A11 statutory references contained herein are to the California Penal Code unless otherwise indicated.

Section 261 currently provides in relevant part:
“(a) Rape is an act of sexual intercourse accomplished with a person not the spouse of the perpetrator, under any of the following circumstances:
*360“(2) Where it is accomplished against a person’s will by means of force, violence, duress, menace, or fear of immediate and unlawful bodily injury on the person or another.”

Section 26 provides in part:
“All persons are capable of committing crimes except those belonging to the following classes:
“Three—Persons who committed the act or made the omission charged under an ignorance or mistake of fact, which disproves any criminal intent.”

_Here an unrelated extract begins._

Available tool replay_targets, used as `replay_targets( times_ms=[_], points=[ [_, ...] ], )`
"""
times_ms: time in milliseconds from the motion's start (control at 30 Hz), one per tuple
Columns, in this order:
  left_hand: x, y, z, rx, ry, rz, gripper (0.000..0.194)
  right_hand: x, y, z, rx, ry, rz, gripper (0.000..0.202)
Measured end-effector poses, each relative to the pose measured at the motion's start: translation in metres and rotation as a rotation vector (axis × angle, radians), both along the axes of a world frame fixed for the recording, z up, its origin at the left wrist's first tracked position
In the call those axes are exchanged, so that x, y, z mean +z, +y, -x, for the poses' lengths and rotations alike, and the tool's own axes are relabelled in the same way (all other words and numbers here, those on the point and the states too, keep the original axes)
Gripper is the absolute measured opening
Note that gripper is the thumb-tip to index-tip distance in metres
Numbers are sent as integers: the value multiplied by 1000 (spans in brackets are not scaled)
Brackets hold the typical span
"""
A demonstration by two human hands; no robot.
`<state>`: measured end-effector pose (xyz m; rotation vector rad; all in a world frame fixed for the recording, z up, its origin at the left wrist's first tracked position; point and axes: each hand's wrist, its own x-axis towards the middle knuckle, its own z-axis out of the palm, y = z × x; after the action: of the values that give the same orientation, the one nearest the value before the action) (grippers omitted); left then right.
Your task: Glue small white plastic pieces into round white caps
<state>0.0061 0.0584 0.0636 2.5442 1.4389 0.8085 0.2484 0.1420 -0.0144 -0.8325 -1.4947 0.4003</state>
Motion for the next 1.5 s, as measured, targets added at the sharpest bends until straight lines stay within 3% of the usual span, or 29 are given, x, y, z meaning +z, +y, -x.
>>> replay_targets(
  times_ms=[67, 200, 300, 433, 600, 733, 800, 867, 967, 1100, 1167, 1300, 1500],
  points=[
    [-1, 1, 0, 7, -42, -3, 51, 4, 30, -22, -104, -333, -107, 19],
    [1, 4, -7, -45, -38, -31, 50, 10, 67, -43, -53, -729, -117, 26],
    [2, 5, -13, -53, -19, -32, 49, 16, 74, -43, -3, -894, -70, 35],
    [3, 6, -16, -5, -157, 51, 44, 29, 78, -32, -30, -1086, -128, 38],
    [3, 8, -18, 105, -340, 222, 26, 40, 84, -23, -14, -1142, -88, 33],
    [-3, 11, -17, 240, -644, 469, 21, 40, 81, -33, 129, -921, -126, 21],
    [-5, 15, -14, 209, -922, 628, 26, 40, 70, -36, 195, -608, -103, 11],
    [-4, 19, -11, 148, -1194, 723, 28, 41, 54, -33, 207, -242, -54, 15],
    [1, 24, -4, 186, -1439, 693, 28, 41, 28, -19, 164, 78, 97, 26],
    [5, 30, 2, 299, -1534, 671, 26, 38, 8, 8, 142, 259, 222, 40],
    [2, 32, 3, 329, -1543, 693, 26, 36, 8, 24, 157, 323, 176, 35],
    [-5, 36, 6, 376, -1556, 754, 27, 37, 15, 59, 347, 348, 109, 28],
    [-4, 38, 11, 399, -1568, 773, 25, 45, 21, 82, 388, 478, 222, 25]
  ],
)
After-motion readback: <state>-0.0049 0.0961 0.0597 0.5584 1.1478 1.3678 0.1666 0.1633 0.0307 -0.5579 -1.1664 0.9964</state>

Since Mayberry, supra, the Courts of Appeal have struggled with the issue of when an instruction on reasonable and good faith but mistaken belief as to consent is required. A variety of approaches have developed, and those most consistent with the spirit of Mayberry have been incorporated herein. While we cite certain Court of Appeal opinions for particular propositions, we disapprove of any portions of these opinions that are otherwise inconsistent with the principles announced today.

Consent for purposes of rape prosecutions is defined as “positive cooperation in act or attitude pursuant to an exercise of free will. The person must act freely and voluntarily and have knowledge of the nature of the act or transaction involved.” (§ 261.6.)

Hence we reject the conclusion in People v. Hampton (1981) 118 Cal.App.3d 324, 330 [173 Cal.Rptr. 268] that the Mayberry instruction should be given in every case in which “[actual] consent is offered as a defense to a charge of rape.”

The Court of Appeal also emphasized the fact that both the prosecutor and the defense requested the Mayberry instruction in the trial court. We note that only the defendant objected to the trial court’s refusal to give this instruction. Moreover, the fact that the prosecutor requested such an instruction does not establish that it was required by the evidence, since “[s]uch instructions are commonly requested out of an abundance of caution.” (People v. Perez (1992) 2 Cal.4th 1117, 1130 [9 Cal.Rptr.2d 577, 831 P.2d 1159].) Such caution was particularly warranted here where at least one division of the relevant district Court of Appeal had opined that a Mayberry instruction was required whenever a defendant proffered an actual consent defense. (People v. Hampton, supra, 118 Cal.App.3d at p. 330.)